* **What the task requires**
Nothing in the records may be left out; restate them word for word.
(Data records begins)
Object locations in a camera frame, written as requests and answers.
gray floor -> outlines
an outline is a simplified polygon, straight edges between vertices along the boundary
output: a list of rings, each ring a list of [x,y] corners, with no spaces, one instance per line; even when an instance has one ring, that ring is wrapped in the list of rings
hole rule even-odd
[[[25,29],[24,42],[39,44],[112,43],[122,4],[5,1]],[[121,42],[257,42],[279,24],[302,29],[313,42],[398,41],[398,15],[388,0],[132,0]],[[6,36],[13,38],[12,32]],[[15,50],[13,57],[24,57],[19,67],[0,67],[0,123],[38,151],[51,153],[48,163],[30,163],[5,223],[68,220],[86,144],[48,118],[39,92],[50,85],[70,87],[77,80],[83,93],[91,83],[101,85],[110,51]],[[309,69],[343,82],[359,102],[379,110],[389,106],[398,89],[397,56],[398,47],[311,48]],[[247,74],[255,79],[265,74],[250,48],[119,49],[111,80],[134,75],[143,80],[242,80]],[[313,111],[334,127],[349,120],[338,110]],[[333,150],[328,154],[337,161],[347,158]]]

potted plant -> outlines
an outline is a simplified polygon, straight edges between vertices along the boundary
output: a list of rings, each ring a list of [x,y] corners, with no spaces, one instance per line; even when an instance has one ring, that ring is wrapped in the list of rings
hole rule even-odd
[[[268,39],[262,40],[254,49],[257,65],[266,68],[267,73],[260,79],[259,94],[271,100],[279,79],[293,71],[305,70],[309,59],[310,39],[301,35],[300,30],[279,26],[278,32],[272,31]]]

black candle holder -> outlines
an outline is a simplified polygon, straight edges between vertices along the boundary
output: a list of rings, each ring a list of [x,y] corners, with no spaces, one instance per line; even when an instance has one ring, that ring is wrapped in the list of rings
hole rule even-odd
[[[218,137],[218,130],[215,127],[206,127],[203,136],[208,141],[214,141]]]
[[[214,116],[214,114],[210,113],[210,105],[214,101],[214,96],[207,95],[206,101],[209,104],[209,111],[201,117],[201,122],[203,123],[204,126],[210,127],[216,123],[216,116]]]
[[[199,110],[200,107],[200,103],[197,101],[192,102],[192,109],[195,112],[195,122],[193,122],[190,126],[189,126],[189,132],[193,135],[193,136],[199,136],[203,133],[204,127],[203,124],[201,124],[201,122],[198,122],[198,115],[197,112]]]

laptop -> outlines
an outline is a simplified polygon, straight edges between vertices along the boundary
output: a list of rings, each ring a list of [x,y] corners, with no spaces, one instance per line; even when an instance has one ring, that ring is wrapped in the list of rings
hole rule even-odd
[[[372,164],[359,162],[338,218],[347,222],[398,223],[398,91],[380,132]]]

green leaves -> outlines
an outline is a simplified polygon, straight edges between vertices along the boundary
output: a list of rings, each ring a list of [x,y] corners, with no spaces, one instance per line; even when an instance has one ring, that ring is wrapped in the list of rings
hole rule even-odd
(Data records ends)
* **Problem solution**
Object locations in a camera frame, written as requests and answers.
gray floor -> outlines
an outline is a simplified polygon, straight edges between vertices along the boundary
output: a list of rings, each ring a list of [x,y] corners, with no spaces, one instance per line; even when an instance has one ring, that ring is wrapped in the list of rings
hole rule even-odd
[[[25,29],[24,42],[39,44],[112,43],[122,4],[5,1]],[[121,42],[257,42],[279,24],[302,29],[313,42],[398,41],[398,15],[388,0],[132,0]],[[6,36],[13,38],[12,32]],[[15,50],[13,57],[24,57],[19,67],[0,67],[0,123],[38,151],[51,153],[48,163],[30,163],[5,223],[68,220],[86,144],[48,118],[39,92],[50,85],[70,87],[77,80],[83,93],[91,83],[101,85],[110,51]],[[309,69],[343,82],[359,102],[379,110],[389,106],[398,89],[397,56],[398,47],[311,48]],[[247,74],[255,79],[265,74],[250,48],[119,49],[111,80],[134,75],[143,80],[242,80]],[[313,111],[334,127],[349,120],[338,110]],[[333,150],[328,154],[337,161],[347,158]]]

potted plant -> outlines
an outline is a simplified polygon, straight edges between vertices along the boundary
output: a list of rings, each ring a list of [x,y] corners, with no spaces, one instance per line; even when an instance has one ring, that ring is wrapped in the list of rings
hole rule even-odd
[[[268,39],[262,40],[254,49],[257,65],[266,68],[267,73],[260,79],[259,94],[271,100],[279,79],[293,71],[305,70],[309,59],[310,39],[301,35],[300,30],[279,26],[278,32],[272,31]]]

black candle holder -> outlines
an outline is a simplified polygon, straight edges between vertices along the boundary
output: a list of rings, each ring a list of [x,y] corners, with no spaces, one instance per line; even when an instance has one ring, that ring is wrapped in the list of rings
hole rule even-odd
[[[218,137],[218,130],[215,127],[206,127],[203,136],[208,141],[214,141]]]
[[[214,116],[214,114],[210,113],[210,105],[214,101],[214,96],[207,95],[206,101],[209,104],[209,111],[201,117],[201,122],[203,123],[204,126],[210,127],[216,123],[216,116]]]
[[[199,110],[200,107],[200,103],[197,101],[192,102],[192,109],[195,112],[195,122],[193,122],[190,126],[189,126],[189,132],[193,135],[193,136],[199,136],[203,133],[204,127],[203,124],[201,124],[201,122],[198,122],[198,115],[197,112]]]

laptop -> outlines
an outline is a simplified polygon, straight edges between vertices along the boundary
output: a list of rings, each ring a list of [x,y] corners, with no spaces, one instance per line; even when an instance has one ring, that ring is wrapped in the list of rings
hole rule even-odd
[[[372,164],[359,162],[338,218],[347,222],[398,223],[398,91],[380,132]]]

green leaves -> outlines
an outline is a simplified polygon, straight edges between vertices along the boundary
output: a list of rings, each ring a list of [x,y] corners, with no spaces, one instance per line; even when an instance has one ring, that ring is wrapped in the list of rings
hole rule even-odd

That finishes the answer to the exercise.